- _PROBLEM_
Exact reproduction of the data is required, with images excluded.
################
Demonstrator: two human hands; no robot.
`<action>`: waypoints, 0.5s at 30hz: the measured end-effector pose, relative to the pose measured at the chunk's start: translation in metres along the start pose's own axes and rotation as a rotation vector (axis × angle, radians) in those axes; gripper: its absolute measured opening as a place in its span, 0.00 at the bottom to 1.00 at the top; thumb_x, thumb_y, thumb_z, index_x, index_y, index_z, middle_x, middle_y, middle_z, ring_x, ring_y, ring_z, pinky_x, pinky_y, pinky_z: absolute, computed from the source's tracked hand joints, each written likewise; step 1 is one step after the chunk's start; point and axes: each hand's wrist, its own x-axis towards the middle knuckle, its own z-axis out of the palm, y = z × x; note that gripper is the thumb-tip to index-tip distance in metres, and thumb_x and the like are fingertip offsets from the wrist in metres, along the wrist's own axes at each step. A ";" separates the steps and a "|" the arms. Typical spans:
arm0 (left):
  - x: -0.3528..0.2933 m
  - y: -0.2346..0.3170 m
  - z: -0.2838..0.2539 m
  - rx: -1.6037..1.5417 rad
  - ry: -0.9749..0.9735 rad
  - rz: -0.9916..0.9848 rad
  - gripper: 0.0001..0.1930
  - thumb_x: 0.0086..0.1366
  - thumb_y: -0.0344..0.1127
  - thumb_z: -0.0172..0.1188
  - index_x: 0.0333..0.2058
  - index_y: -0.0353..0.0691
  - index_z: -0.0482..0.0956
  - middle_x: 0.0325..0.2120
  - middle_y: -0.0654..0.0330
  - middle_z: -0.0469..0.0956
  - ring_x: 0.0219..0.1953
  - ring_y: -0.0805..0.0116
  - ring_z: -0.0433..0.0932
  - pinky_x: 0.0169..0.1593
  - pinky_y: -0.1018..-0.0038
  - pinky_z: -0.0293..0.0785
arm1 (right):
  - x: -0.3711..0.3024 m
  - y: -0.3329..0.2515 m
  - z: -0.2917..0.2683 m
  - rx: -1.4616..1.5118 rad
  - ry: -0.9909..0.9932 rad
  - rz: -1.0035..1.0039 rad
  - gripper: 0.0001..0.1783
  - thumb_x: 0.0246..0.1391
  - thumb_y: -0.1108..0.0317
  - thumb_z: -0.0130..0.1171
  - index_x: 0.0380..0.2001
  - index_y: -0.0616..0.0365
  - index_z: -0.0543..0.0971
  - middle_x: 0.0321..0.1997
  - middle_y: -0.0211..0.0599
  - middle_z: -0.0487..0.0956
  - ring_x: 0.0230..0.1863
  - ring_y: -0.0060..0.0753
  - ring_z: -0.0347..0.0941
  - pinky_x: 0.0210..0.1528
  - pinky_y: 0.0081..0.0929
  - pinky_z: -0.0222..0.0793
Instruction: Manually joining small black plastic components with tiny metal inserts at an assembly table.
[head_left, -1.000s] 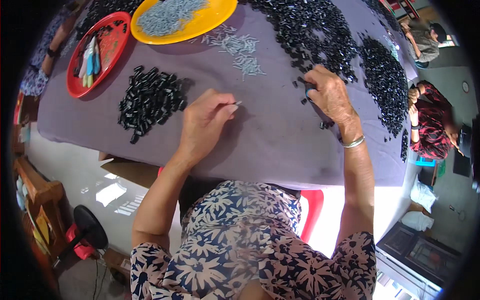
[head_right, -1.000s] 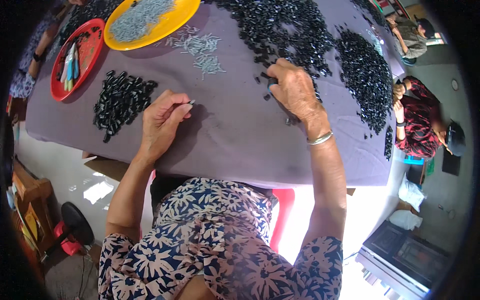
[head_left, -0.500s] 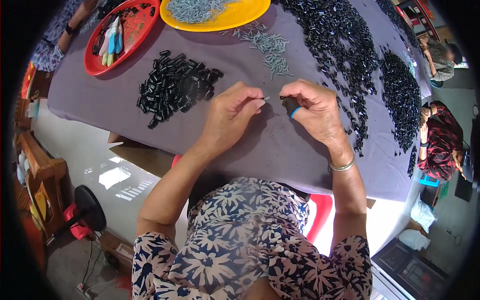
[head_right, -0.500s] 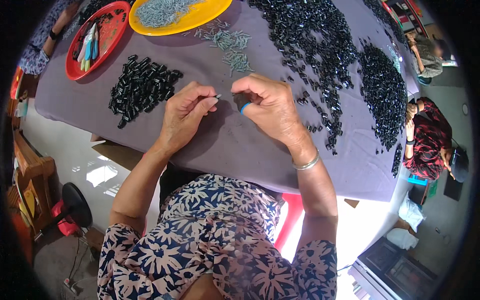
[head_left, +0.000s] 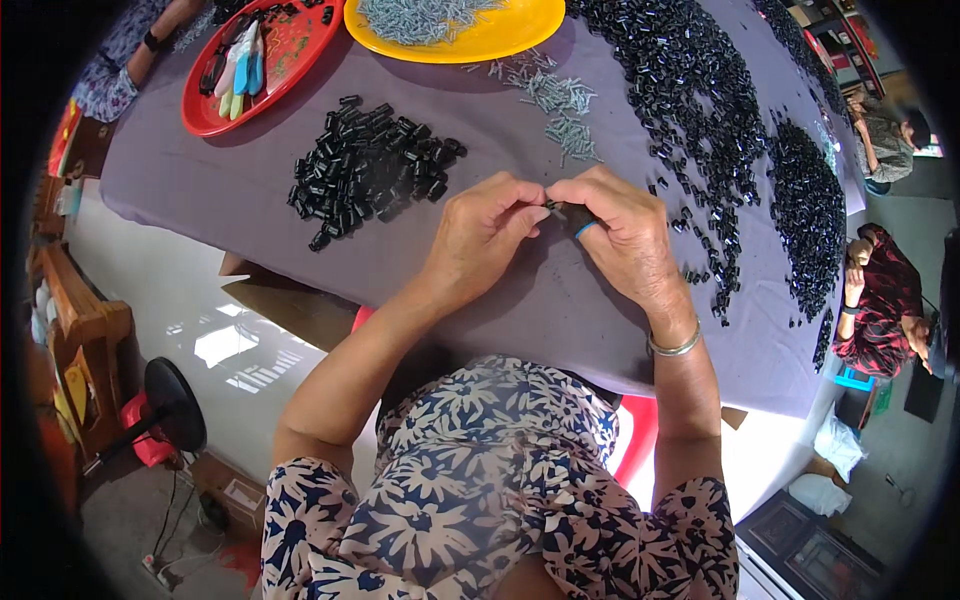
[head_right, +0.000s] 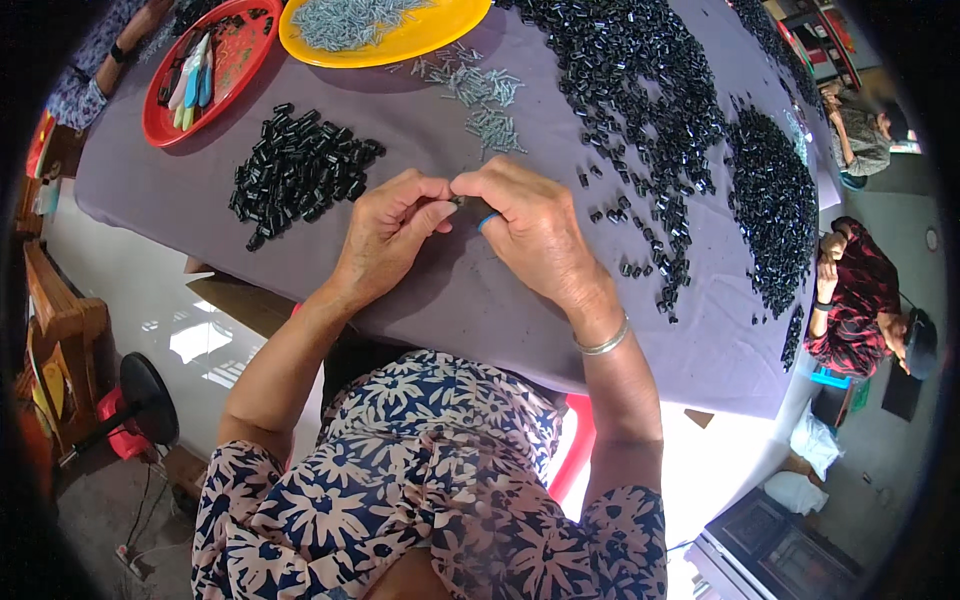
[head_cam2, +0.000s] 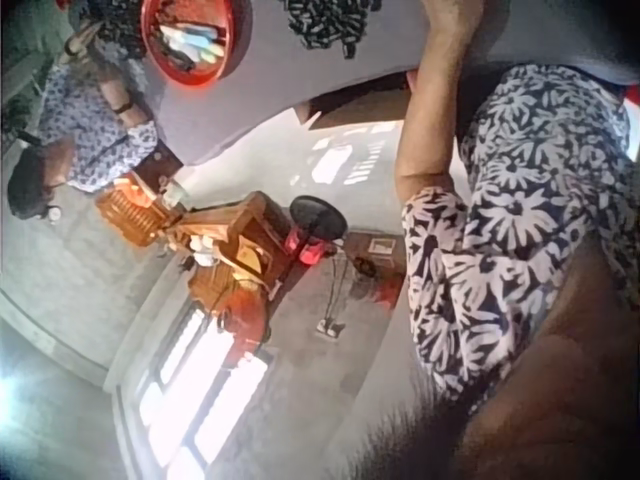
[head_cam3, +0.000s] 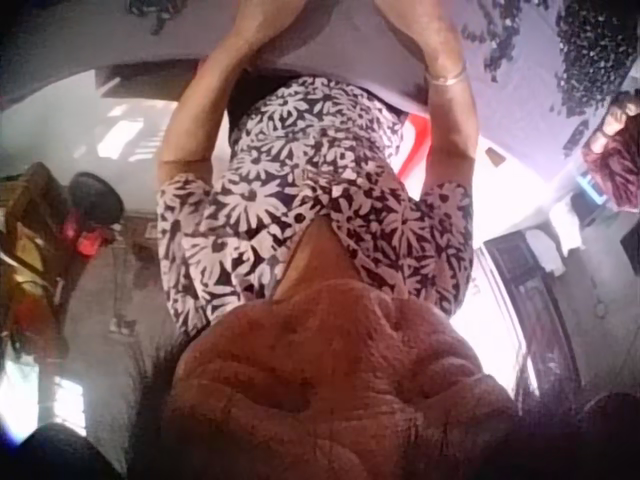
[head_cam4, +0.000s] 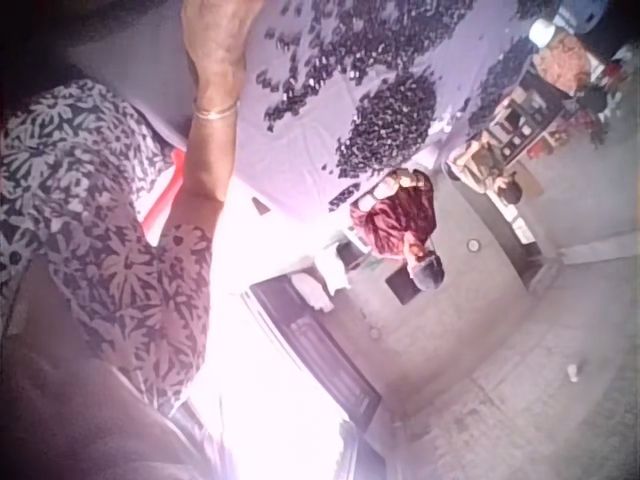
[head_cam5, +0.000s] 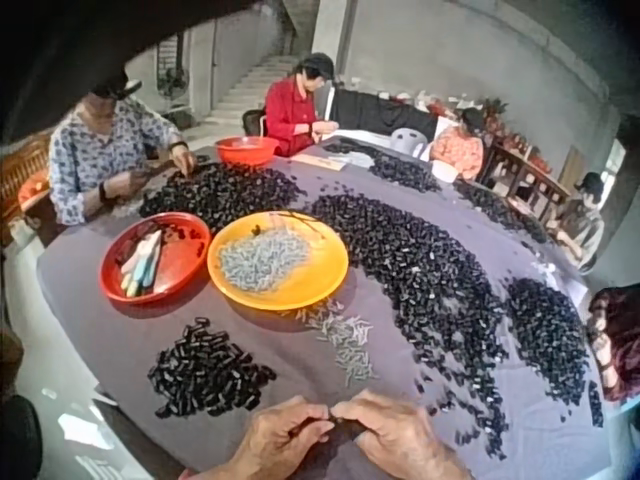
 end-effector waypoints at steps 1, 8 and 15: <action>0.000 0.000 0.000 0.001 0.003 -0.002 0.06 0.63 0.22 0.60 0.39 0.31 0.79 0.28 0.58 0.77 0.29 0.69 0.80 0.33 0.74 0.75 | 0.001 0.000 0.000 -0.040 -0.005 -0.020 0.19 0.39 0.88 0.57 0.37 0.60 0.80 0.32 0.39 0.79 0.33 0.42 0.78 0.37 0.32 0.73; 0.003 0.003 0.000 0.016 -0.032 -0.005 0.06 0.64 0.23 0.60 0.40 0.32 0.80 0.28 0.58 0.76 0.29 0.70 0.80 0.33 0.75 0.74 | 0.004 -0.001 -0.006 -0.091 0.003 -0.073 0.16 0.41 0.86 0.59 0.36 0.60 0.79 0.31 0.39 0.78 0.33 0.42 0.77 0.35 0.33 0.73; -0.003 0.003 -0.003 0.007 -0.070 -0.045 0.06 0.66 0.24 0.59 0.40 0.33 0.82 0.29 0.60 0.77 0.31 0.74 0.80 0.35 0.78 0.75 | -0.003 -0.002 -0.001 -0.006 -0.068 -0.120 0.22 0.36 0.85 0.56 0.40 0.60 0.78 0.34 0.41 0.75 0.38 0.48 0.74 0.40 0.39 0.72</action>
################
- _PROBLEM SOLUTION_
Demonstrator: two human hands; no robot.
`<action>`: waypoints, 0.5s at 30hz: the measured end-effector pose, relative to the pose measured at the chunk's start: translation in metres along the start pose's own axes and rotation as a rotation vector (axis × angle, radians) in those axes; gripper: its absolute measured opening as a place in its span, 0.00 at the bottom to 1.00 at the top; thumb_x, thumb_y, thumb_z, index_x, index_y, index_z, middle_x, middle_y, middle_z, ring_x, ring_y, ring_z, pinky_x, pinky_y, pinky_z: absolute, computed from the source's tracked hand joints, each written likewise; step 1 is one step after the chunk's start; point and axes: each hand's wrist, its own x-axis towards the middle knuckle, its own z-axis out of the palm, y = z × x; note that gripper is the thumb-tip to index-tip distance in metres, and thumb_x and the like are fingertip offsets from the wrist in metres, along the wrist's own axes at each step. A ";" separates the steps and a "|" the arms. Typical spans:
arm0 (left):
  - x: -0.3528..0.2933 m
  - y: -0.2346..0.3170 m
  - z: -0.2838..0.2539 m
  - rx: -1.6037..1.5417 rad
  - ry: -0.9749..0.9735 rad
  - rz: -0.9916..0.9848 rad
  - gripper: 0.0001..0.1930
  - thumb_x: 0.0086..0.1366
  - thumb_y: -0.0344..0.1127
  - thumb_z: -0.0172..0.1188
  - index_x: 0.0333..0.2058
  - index_y: -0.0353..0.0691
  - index_z: -0.0482..0.0956
  - middle_x: 0.0325..0.2120
  - middle_y: -0.0654..0.0330
  - middle_z: -0.0469..0.0956
  - ring_x: 0.0219..0.1953
  - ring_y: -0.0805..0.0116
  - ring_z: -0.0433..0.0932
  - pinky_x: 0.0169..0.1593
  - pinky_y: -0.1018..-0.0038
  - pinky_z: -0.0293..0.0785
arm1 (right):
  - x: -0.3711..0.3024 m
  - y: -0.3329..0.2515 m
  - z: -0.2917..0.2683 m
  - rx: -1.4616..1.5118 rad
  - ry: -0.9909..0.9932 rad
  - rz: -1.0035..1.0039 rad
  - gripper: 0.0001..0.1783
  - thumb_x: 0.0246..0.1391
  - thumb_y: -0.1108..0.0317
  - thumb_z: -0.0130..0.1171
  - index_x: 0.0380..0.2001
  - index_y: -0.0616..0.0365
  - index_z: -0.0543..0.0971
  - middle_x: 0.0321..0.1997
  - middle_y: -0.0211..0.0599
  - middle_z: -0.0487..0.0956
  - ring_x: 0.0230..0.1863
  - ring_y: -0.0060..0.0753
  - ring_z: -0.0347..0.0941
  - pinky_x: 0.0210..0.1528
  - pinky_y: 0.0081..0.0929
  - pinky_z: -0.0222..0.0793
Instruction: Manually joining small black plastic components with tiny metal inserts at an assembly table.
[head_left, -1.000s] 
[head_right, -1.000s] 
[head_left, -0.500s] 
[head_right, -0.500s] 
[head_left, +0.000s] 
[head_right, +0.000s] 
[head_cam2, +0.000s] 
[head_cam3, +0.000s] 
[head_cam4, +0.000s] 
[head_cam5, +0.000s] 
 end-effector waypoints at steps 1, 8 and 15: <action>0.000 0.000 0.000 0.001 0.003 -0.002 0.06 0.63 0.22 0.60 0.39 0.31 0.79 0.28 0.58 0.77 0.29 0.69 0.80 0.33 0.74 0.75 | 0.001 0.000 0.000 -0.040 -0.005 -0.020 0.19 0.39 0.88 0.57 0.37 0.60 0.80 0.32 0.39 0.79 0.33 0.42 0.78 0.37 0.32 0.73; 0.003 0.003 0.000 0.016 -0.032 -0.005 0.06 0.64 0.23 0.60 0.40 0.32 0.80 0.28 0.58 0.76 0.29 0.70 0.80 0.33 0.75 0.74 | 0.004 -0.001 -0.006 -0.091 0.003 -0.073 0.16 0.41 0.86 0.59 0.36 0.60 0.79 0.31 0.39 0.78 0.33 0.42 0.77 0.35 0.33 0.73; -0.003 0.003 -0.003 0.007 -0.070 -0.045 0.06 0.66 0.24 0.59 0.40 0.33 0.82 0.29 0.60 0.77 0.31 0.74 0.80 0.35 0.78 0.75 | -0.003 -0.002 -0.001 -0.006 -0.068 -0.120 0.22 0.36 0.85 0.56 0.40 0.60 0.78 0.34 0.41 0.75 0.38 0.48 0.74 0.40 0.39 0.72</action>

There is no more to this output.